The equation has one solution: x equals negative 3 .
The equation has no solution.
The equation has no solution.
The equation has one solution: x=3.
The equation has one solution: x equals 3 .
The equation has infinite solutions.
The equation has infinite solutions.
To solve the equation, we can start by distributing the 3 to both terms inside the parentheses:
3x + 6 - 6 = 3x
Simplifying, we get:
3x = 3x
Now, we can subtract 3x from both sides of the equation:
3x - 3x = 0
Simplifying further, we get:
0 = 0
Since this equation is always true, it means that any value of x will satisfy the equation. Therefore, the equation has infinite solutions.
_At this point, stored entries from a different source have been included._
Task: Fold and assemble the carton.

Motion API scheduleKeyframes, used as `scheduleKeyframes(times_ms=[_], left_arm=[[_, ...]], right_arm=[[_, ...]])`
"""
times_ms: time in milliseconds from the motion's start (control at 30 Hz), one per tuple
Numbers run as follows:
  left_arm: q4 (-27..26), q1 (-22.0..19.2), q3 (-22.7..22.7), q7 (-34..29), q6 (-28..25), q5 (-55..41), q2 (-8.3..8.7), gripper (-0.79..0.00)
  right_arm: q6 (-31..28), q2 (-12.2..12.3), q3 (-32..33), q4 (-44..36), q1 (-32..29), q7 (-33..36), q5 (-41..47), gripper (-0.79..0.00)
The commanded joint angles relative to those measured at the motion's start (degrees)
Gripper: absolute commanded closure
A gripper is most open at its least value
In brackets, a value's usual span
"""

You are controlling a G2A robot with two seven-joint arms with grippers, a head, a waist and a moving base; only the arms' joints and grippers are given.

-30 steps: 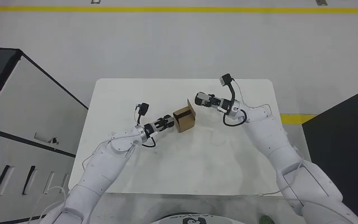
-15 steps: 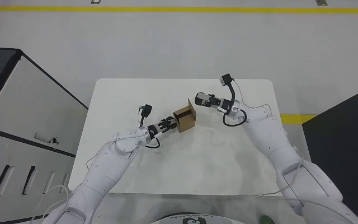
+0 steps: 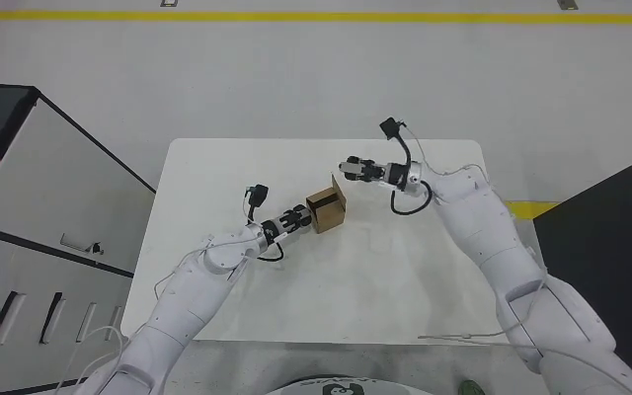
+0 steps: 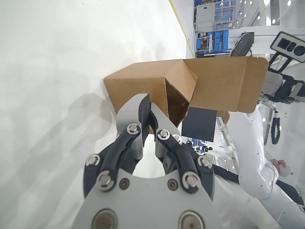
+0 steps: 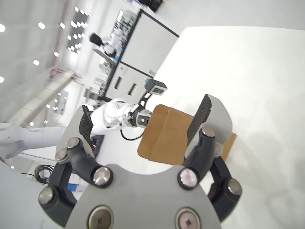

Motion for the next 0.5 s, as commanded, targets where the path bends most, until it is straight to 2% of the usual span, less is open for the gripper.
scheduleKeyframes(times_ms=[0,100,200,467], left_arm=[[0.0,0.0,0.0,0.0,0.0,0.0,0.0,0.0],[0.0,0.0,0.0,0.0,0.0,0.0,0.0,0.0],[0.0,0.0,0.0,0.0,0.0,0.0,0.0,0.0],[0.0,0.0,0.0,0.0,0.0,0.0,0.0,0.0]], right_arm=[[7.4,0.9,0.5,-4.0,0.4,3.4,-4.5,-0.785],[15.0,2.2,1.7,-10.7,0.1,5.9,-9.9,-0.785],[20.5,2.8,2.3,-14.8,-0.5,9.1,-10.6,-0.785],[20.5,2.8,2.3,-14.8,-0.5,9.1,-10.6,-0.785]])
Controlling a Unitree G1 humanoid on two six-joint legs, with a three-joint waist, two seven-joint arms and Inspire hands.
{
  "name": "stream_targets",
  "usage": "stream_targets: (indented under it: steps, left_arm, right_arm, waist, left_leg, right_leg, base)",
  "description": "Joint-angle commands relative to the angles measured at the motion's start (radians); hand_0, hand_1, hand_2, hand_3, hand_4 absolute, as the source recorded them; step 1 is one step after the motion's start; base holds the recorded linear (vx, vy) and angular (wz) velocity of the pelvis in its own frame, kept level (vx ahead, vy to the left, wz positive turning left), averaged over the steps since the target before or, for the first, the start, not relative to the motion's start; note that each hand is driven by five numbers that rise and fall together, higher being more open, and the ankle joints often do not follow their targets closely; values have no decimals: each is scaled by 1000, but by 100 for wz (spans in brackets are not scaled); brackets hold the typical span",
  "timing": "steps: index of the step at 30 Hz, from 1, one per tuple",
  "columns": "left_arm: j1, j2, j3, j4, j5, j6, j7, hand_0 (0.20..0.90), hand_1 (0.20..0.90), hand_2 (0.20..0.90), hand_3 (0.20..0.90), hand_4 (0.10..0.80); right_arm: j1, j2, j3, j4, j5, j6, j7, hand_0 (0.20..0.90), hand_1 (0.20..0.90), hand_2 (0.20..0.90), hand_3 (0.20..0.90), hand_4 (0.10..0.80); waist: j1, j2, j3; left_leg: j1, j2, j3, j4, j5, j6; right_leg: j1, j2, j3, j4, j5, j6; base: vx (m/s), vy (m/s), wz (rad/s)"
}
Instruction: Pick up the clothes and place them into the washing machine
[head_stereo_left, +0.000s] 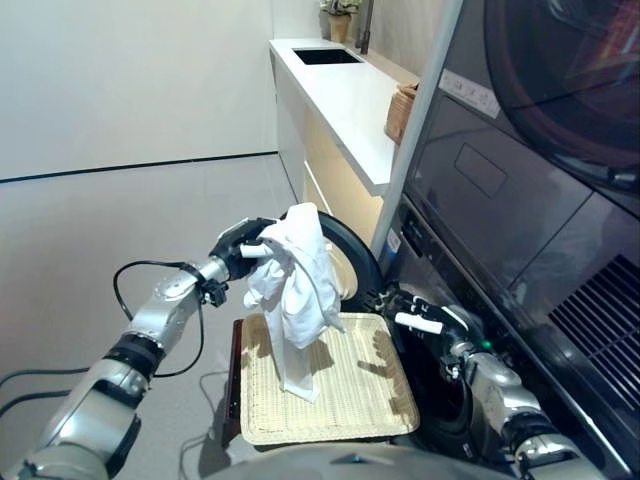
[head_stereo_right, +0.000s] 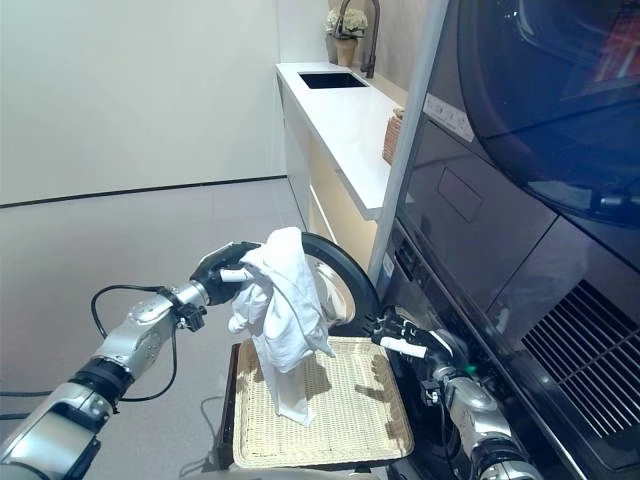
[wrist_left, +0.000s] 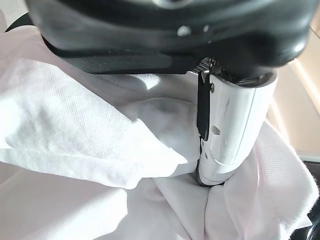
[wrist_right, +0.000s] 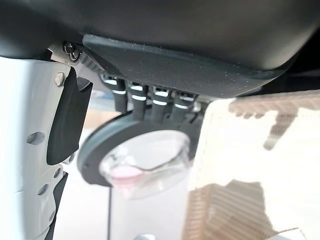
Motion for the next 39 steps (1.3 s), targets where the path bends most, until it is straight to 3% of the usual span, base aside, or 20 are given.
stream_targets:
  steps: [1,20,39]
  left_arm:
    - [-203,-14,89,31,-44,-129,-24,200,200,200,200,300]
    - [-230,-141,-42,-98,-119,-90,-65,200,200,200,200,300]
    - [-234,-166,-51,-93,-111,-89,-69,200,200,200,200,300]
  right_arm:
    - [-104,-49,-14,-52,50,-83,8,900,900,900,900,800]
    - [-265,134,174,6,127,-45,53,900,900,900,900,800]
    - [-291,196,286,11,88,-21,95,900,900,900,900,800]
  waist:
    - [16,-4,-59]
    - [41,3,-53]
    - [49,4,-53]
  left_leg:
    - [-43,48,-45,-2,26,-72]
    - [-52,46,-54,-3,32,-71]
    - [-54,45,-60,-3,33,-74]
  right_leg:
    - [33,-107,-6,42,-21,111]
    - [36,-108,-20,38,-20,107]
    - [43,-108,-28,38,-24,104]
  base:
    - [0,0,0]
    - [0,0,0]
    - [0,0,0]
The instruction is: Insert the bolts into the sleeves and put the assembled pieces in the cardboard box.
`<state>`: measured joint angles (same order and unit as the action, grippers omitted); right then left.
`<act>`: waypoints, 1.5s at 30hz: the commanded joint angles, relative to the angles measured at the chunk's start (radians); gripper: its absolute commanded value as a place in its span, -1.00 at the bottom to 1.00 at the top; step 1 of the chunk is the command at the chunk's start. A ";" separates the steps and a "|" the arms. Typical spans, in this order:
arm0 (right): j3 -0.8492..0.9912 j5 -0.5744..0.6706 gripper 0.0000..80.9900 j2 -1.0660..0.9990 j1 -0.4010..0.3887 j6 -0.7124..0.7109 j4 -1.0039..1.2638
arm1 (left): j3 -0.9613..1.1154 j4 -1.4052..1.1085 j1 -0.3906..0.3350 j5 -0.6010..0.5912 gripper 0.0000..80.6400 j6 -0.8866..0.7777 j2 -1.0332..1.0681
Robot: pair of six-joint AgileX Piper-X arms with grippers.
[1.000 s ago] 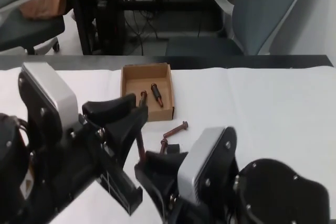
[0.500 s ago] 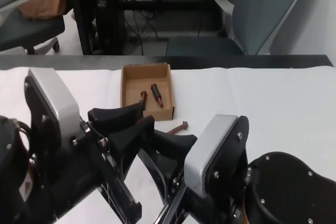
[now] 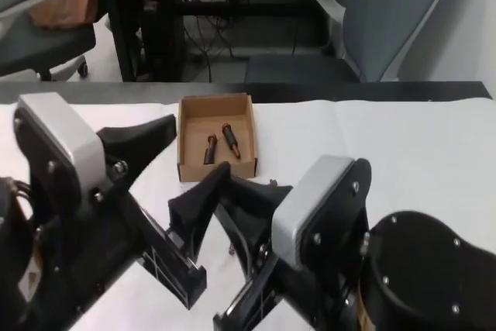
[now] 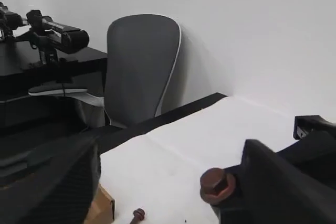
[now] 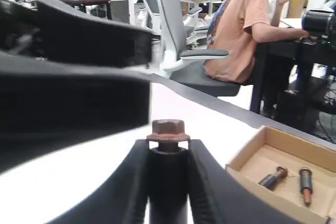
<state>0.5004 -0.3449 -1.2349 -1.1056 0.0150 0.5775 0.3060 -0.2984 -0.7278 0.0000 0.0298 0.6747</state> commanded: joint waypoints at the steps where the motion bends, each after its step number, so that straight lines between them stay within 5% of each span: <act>1: 0.015 -0.015 -0.99 0.015 0.046 -0.001 0.002 | 0.000 -0.020 -0.002 0.034 0.74 0.001 -0.047; 11: 0.065 0.110 -0.99 -0.006 0.277 -0.015 -0.200 | 0.000 0.230 -0.002 0.119 0.74 -0.073 -0.181; 17: 0.326 0.249 -0.99 -0.174 0.418 -0.029 -0.487 | 0.000 0.561 -0.002 0.138 0.74 -0.137 -0.141; 23: 0.671 0.288 -0.99 -0.416 0.470 -0.062 -0.747 | 0.007 0.660 0.005 0.175 0.74 -0.173 0.024; 36: 1.300 0.284 -0.99 -0.902 0.524 -0.089 -1.077 | 0.111 0.838 0.307 0.169 0.74 -0.581 0.339; 39: 1.363 0.302 -0.64 -0.965 0.531 -0.089 -1.133 | 0.111 0.794 0.351 0.116 0.74 -0.724 0.339; 44: 1.378 0.305 0.72 -0.991 0.533 -0.064 -1.201 | 0.111 0.687 0.383 0.118 0.74 -0.850 0.366; 45: 1.378 0.305 0.73 -0.991 0.533 -0.058 -1.224 | 0.111 0.664 0.386 0.122 0.74 -0.865 0.381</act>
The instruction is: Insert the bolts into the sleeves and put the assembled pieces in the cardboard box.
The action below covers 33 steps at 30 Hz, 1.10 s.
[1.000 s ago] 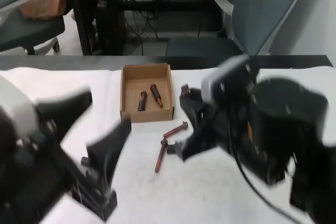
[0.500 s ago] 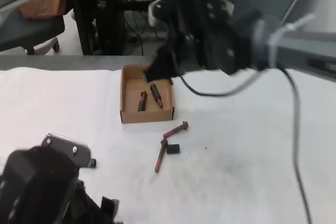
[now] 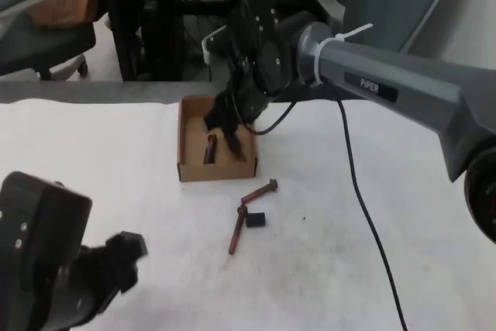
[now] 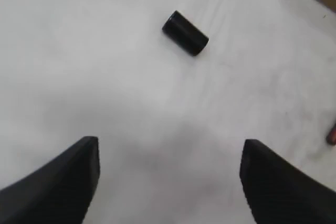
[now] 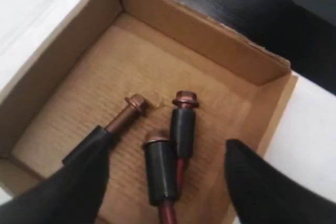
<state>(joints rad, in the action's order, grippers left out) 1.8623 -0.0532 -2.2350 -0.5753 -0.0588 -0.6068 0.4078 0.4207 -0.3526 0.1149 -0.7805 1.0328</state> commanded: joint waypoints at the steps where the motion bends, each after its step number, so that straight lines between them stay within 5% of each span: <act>1: 0.022 0.014 0.73 0.013 0.002 0.015 -0.073 | 0.009 -0.071 0.016 0.017 0.74 -0.061 0.042; 15: 0.054 0.199 0.73 0.177 -0.031 -0.003 -0.364 | 0.197 -0.197 0.042 -0.039 0.74 -0.148 0.476; 28: 0.032 0.168 0.73 0.279 0.012 0.007 -0.587 | 0.271 -0.025 0.058 0.047 0.74 -0.212 0.557; 33: -0.066 0.148 0.73 0.278 0.034 0.237 -0.481 | 0.273 -0.150 0.098 -0.054 0.28 -0.233 0.630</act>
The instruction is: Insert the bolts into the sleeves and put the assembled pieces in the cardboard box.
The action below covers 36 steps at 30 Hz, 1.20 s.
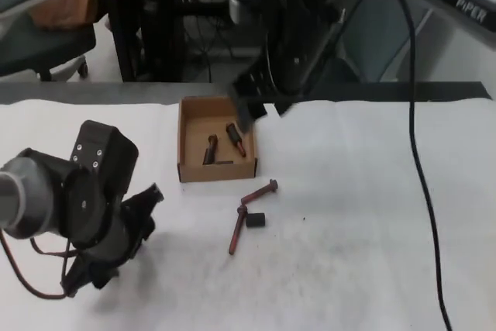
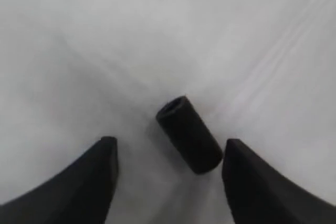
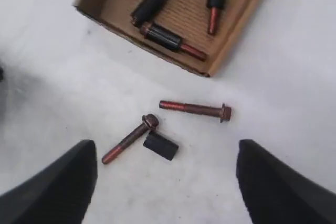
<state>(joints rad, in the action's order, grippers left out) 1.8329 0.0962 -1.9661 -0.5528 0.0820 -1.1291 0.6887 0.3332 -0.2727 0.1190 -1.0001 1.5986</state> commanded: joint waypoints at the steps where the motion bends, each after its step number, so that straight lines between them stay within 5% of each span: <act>1: -0.058 -0.004 0.73 0.009 0.011 0.133 0.060 | -0.008 -0.086 0.024 -0.073 0.28 -0.013 0.071; 10: -0.184 0.005 0.73 0.001 0.006 0.255 0.100 | -0.006 -0.080 0.036 -0.068 0.20 -0.052 0.080; 13: -0.184 0.032 0.73 0.003 0.006 0.265 0.097 | -0.006 -0.045 0.042 -0.140 -0.36 -0.059 0.119; 15: -0.179 0.045 0.73 0.004 0.006 0.288 0.107 | 0.002 -0.031 0.043 -0.177 -1.00 -0.054 0.129; 24: -0.177 -0.005 0.73 -0.009 0.006 0.430 0.194 | 0.003 -0.164 0.043 -0.216 -0.95 0.044 0.058; 28: -0.177 -0.012 0.73 -0.034 0.006 0.565 0.263 | 0.003 -0.205 0.041 -0.206 -0.95 0.223 -0.074; 32: -0.177 -0.064 0.22 -0.081 0.005 0.592 0.223 | 0.003 -0.204 0.041 -0.176 -0.95 0.416 -0.250; 36: -0.177 -0.063 0.22 -0.132 0.005 0.610 0.166 | 0.003 -0.211 0.041 -0.138 -0.95 0.507 -0.419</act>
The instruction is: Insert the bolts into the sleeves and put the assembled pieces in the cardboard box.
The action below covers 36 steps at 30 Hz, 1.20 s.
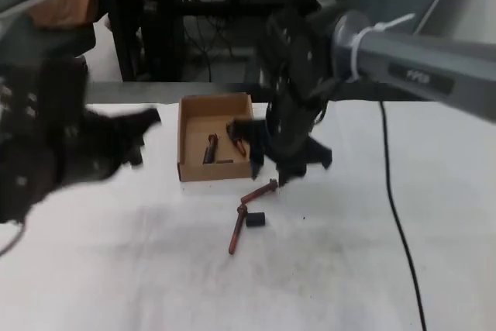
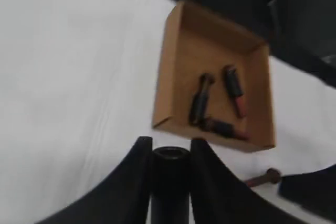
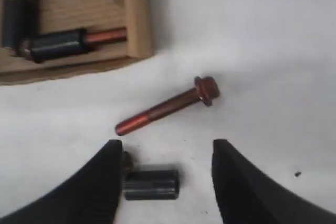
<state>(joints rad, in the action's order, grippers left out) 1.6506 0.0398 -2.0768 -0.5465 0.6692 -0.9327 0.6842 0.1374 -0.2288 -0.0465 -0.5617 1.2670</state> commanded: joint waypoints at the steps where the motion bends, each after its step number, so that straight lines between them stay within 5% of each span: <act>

To solve the equation 3(x+2)−6=3x, we can start by distributing the 3 on the left side of the equation:
3x + 6 - 6 = 3x
This simplifies to:
3x = 3x
Now, we can subtract 3x from both sides of the equation to eliminate the variable on one side:
3x - 3x = 0
This simplifies to:
0 = 0
Since the equation simplifies to 0=0, this means that the variable x is eliminated and the equation is true for all values of x. Therefore, the equation has infinite solutions.
To determine if the equation has one, none, or infinite solutions, we need to solve for x and see if we arrive at a unique solution.
Given equation: 3(x+2) - 6 = 3x
Step 1: Distribute 3 to the terms inside the parentheses:
3x + 6 - 6 = 3x
Step 2: Combine like terms:
3x = 3x
Step 3: Subtract 3x from both sides of the equation:
3x - 3x = 0
Step 4: Simplify:
0 = 0
The equation simplifies to 0 = 0, which is a true statement. This means that any value of x will satisfy the equation. Thus, the equation has infinite solutions.
Therefore, the correct response is: "The equation has infinite solutions."